For the records below, give the number of lines in which "trousers" appears, and add nothing else.

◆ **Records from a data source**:
══════

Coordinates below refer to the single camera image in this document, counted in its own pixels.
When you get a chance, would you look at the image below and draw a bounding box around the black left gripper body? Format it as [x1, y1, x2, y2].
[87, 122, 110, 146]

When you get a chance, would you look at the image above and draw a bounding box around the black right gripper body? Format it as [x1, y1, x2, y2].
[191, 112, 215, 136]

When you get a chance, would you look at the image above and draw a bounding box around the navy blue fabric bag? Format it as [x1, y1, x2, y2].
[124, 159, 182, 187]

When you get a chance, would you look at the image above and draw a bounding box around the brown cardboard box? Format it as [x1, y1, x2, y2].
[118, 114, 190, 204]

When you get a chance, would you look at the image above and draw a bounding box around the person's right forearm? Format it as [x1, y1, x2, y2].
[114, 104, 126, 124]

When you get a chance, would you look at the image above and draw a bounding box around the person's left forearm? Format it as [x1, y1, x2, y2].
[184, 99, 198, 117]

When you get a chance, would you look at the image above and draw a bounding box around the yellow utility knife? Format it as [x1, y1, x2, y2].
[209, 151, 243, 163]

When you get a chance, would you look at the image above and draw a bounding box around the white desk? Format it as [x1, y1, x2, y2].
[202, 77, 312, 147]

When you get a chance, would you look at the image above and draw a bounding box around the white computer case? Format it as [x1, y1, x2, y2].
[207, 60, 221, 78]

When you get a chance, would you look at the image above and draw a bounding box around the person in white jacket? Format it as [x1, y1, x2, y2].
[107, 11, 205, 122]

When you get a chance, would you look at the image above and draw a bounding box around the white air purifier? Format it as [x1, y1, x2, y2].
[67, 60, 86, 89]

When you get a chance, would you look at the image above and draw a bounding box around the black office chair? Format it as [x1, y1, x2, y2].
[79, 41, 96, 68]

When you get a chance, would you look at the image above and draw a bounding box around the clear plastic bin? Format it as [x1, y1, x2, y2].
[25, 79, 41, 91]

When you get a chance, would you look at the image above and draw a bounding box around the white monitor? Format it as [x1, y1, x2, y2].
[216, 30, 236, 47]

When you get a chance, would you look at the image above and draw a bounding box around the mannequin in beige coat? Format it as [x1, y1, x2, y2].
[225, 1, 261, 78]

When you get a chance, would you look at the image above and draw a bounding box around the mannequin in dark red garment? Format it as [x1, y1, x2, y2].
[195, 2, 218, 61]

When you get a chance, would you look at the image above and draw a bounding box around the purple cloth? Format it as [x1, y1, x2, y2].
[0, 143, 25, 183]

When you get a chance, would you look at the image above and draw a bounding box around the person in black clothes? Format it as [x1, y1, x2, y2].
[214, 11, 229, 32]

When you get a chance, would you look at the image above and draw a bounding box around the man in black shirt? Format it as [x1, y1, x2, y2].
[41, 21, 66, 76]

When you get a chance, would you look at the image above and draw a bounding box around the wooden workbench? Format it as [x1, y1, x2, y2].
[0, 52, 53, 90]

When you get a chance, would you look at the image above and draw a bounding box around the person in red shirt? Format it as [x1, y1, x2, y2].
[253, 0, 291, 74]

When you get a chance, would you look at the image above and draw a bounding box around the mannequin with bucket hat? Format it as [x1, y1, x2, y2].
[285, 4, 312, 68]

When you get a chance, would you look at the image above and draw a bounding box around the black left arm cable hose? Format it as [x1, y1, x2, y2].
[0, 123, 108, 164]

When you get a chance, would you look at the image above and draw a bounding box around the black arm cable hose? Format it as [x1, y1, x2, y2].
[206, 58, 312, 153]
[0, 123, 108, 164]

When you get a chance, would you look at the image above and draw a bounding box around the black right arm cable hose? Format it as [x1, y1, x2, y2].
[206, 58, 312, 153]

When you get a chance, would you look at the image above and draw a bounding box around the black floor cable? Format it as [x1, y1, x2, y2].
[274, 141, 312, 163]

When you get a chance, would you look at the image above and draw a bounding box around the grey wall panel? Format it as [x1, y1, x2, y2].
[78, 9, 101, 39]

══════

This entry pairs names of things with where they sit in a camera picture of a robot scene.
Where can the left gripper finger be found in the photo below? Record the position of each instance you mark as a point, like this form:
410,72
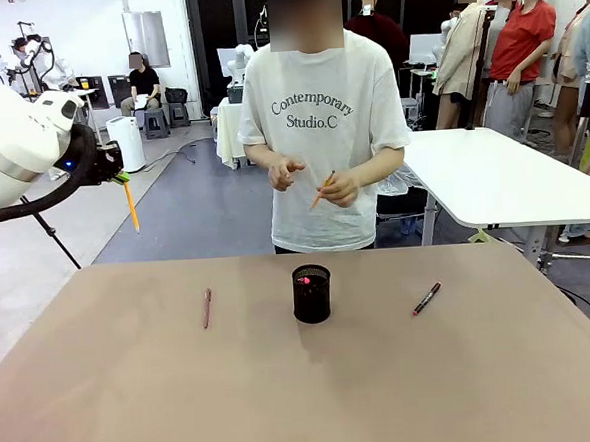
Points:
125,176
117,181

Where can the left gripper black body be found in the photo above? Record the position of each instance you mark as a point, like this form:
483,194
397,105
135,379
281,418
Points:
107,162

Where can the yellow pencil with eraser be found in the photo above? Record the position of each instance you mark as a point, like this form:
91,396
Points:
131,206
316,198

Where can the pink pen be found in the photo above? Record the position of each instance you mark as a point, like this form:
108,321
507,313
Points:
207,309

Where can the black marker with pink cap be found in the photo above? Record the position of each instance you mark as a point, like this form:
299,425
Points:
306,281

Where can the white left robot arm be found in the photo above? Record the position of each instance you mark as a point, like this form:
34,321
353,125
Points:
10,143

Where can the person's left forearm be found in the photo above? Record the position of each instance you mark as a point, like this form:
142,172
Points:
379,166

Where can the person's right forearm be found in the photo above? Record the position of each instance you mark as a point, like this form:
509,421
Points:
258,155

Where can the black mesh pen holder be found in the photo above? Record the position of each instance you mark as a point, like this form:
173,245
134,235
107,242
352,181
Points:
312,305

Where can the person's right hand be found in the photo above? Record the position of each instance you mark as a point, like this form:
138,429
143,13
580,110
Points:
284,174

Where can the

══════

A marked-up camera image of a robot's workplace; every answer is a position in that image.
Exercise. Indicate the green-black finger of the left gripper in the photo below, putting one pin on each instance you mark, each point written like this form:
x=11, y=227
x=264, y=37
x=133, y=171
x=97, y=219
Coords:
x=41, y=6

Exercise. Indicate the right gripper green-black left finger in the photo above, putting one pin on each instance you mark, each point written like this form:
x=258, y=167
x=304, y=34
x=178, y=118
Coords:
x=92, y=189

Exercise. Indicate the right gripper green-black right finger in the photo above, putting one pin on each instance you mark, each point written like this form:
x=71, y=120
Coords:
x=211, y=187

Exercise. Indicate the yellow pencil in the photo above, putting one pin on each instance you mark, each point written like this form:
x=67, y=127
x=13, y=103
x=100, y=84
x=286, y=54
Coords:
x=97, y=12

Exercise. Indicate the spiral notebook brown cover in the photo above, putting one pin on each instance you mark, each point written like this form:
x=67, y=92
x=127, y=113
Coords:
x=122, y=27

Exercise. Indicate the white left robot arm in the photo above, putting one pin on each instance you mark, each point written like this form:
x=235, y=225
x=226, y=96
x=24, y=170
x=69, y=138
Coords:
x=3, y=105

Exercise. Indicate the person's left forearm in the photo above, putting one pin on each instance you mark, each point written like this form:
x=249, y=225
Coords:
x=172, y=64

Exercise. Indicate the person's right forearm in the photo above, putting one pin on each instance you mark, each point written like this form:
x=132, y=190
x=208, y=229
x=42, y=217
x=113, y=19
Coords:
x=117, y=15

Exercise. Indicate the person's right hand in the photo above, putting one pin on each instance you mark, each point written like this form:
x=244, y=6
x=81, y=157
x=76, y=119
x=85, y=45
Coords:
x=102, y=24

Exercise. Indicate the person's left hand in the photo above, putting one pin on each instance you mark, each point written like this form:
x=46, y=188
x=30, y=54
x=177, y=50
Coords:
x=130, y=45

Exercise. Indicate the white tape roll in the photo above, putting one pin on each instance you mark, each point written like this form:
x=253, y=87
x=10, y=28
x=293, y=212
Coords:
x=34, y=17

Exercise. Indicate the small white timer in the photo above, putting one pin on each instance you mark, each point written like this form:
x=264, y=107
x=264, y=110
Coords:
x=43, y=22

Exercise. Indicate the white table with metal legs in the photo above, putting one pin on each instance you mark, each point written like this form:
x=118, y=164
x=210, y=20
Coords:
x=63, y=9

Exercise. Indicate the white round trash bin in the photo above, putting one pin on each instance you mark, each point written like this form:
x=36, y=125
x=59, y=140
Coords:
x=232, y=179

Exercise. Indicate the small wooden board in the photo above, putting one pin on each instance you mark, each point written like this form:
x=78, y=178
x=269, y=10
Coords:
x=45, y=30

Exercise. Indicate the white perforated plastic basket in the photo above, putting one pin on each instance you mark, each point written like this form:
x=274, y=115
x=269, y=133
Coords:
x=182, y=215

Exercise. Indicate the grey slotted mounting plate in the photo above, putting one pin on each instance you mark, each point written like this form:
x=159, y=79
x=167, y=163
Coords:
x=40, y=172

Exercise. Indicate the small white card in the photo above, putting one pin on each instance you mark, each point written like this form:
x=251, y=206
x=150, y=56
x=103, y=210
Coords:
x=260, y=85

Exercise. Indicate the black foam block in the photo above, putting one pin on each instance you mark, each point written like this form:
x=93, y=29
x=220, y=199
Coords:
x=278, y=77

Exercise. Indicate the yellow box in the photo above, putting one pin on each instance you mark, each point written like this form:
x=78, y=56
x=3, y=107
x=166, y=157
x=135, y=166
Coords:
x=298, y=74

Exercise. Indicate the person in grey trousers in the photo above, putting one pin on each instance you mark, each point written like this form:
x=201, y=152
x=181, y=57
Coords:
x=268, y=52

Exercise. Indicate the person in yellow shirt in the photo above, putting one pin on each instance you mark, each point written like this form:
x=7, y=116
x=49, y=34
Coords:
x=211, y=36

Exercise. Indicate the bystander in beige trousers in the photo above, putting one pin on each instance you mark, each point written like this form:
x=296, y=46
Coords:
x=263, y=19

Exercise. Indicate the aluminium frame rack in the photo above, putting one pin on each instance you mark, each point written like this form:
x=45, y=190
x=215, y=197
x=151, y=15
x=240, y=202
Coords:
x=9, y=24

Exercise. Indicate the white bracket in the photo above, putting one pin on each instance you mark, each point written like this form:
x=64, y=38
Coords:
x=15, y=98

══════

◆ **Exercise answer**:
2